Two professors of medicine once recorded how long doctors
let patients talk without interruption. The average time was just 18 seconds.
Interestingly, when the final results were presented, the
two doctors insisted that they had let their patients talk for longer than 18
seconds and that if they listened to them without break they would never get
anything done.
In response to their report, a follow-up study was completed
to allow the patients to talk for as long as they wished, without interruption.
Most ended up talking for only 30 seconds, and no patient talked for more than
90 seconds.
So what are we to gain from this study and how does it apply
to marriage?
Perhaps the greatest profit is this: When you listen
respectfully, without interruption, it’s really not as trying as you may think.
In fact, its final outcome can usually be as positive as its practice.
It is true that in today’s hi-tech world, attentiveness is sorely
lacking in most homes, and not just in marriages, but in whole families as well
- and for many men this seemingly older yet always stirring virtue gets
neglected in favor of an electronic display, as if a flat screen gives greater form
and warmth than a soft smile or tender nod.
How ironic it is then that in modern marriage one of the
greatest ‘applications’ in need of an upgrade is listening itself.
When interest is high, two respectful listeners can
experience the greatest of pleasures and with the lack of it their greatest
pains. Contention in marriage then more often reflects a lack of meaningful attention
than anything else.
And in marriage it is not always true that the shortest
distance between two people is a conversation. While this undoubtedly helps, the
BEST way to reach understanding and intimacy is to circle the field and come in
from the other side. That is, by seeing things from your partner’s perspective.
A few biblical verses capture the meaning of this concept perfectly:
“Let nothing be done through strife or vainglory; but in lowliness
of mind let each esteem the other better than themselves. Look not every man on
his own things, but every man also on the things [viewpoints] of others.”
(Philippians 2:3-4)
The question was once asked, “What do you do to make him [her]
feel you understand?” The reply came, “I take what he [she] says seriously.” Thus,
a real consideration for your partner’s feelings helps to bridge rather than
moat thoughts and opinions.
As well did the protagonist in Anne Rice’s novel, Interview
with the Vampire, capture the essence of respectful listening:
“I was at a loss suddenly; but conscious all the while of
how he listened; that he listened in the way that we dream of others listening,
his face seeming to reflect on everything I said. He did not start forward to
seize on my slightest pause, to assert an understanding of something before the
thought was finished, or to argue with a swift, irresistible impulse – he did
not do the things which often make dialogue impossible.”

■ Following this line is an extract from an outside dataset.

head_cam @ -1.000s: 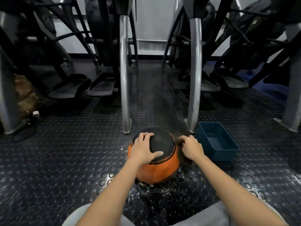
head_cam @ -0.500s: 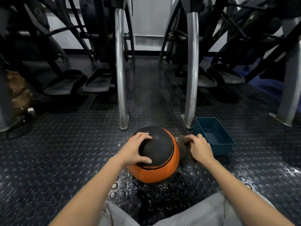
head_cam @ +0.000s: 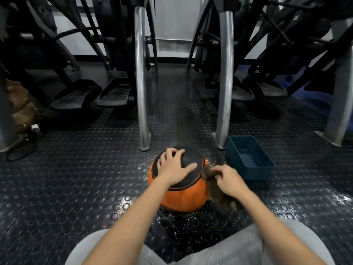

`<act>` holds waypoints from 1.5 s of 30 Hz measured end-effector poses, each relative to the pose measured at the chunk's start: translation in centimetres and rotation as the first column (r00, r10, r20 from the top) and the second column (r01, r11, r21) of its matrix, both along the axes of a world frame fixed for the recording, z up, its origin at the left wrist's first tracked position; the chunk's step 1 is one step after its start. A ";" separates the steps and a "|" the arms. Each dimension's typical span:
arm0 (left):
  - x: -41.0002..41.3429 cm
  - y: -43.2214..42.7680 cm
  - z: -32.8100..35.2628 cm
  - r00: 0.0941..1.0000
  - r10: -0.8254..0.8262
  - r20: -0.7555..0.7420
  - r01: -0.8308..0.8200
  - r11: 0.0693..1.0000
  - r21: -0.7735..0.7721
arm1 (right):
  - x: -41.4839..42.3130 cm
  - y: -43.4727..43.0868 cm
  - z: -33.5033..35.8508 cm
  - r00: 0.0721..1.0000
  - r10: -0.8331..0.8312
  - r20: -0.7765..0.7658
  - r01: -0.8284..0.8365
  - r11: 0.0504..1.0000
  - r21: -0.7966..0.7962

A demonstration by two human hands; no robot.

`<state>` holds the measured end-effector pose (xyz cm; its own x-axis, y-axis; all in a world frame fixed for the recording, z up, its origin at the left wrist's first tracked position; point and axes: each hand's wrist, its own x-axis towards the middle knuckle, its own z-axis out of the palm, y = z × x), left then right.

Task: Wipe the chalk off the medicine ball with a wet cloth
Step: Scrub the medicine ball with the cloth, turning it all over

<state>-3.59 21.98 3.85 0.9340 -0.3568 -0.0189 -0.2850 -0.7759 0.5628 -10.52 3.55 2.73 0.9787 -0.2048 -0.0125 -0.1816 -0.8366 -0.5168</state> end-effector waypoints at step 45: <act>4.0 6.2 1.4 0.929 -0.369 -0.036 0.368 0.929 -0.036 | 1.9 1.6 -0.6 0.961 0.037 0.274 -0.095 0.975 0.203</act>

It would be wise then to attend to your partner with your
eyes, fully engaged. And as confidence and trust increase, you will find that
the sharing of feelings, even ones long kept dormant, can be shared with
greater ease.
And when dealing with differences, it is awfully hard to get
on the same page when each partner is looking at an entirely different book!
To remedy this, be a comfort zone for your spouse so they
can feel safe sharing things with you. If you find that your partner is
avoidant and quiet, do a self-check. Perhaps their silence is a result of your own
neglect or disruptive tendencies. Wait to persuade by focusing first on
understanding their point of view than in defending your own.
Another way to practice respectful listening is to permit
your partner to talk about a particular subject until they can no longer
(remember the above study). Then summarize at least three points made, “So what
I heard you say was….”
When confused, seek for more information rather than
retribution. Asking questions shows sincere interest and genuine concern and
serves as an excellent diffuser.
Daily should we ask ourselves: “What have I done recently to
improve my spouse’s feelings about himself or herself?”
Through respectful listening, one may uncover such a wealth
of information that may have otherwise been kept buried and hidden.
Remember: Empathize. Encourage. Summarize. Most importantly,
always thank your partner for letting you in on his or her perspective.
Finally, when it comes to the art of listening in marriage, forever
strive to spare the rod of disruption by spoiling your spouse with your ears.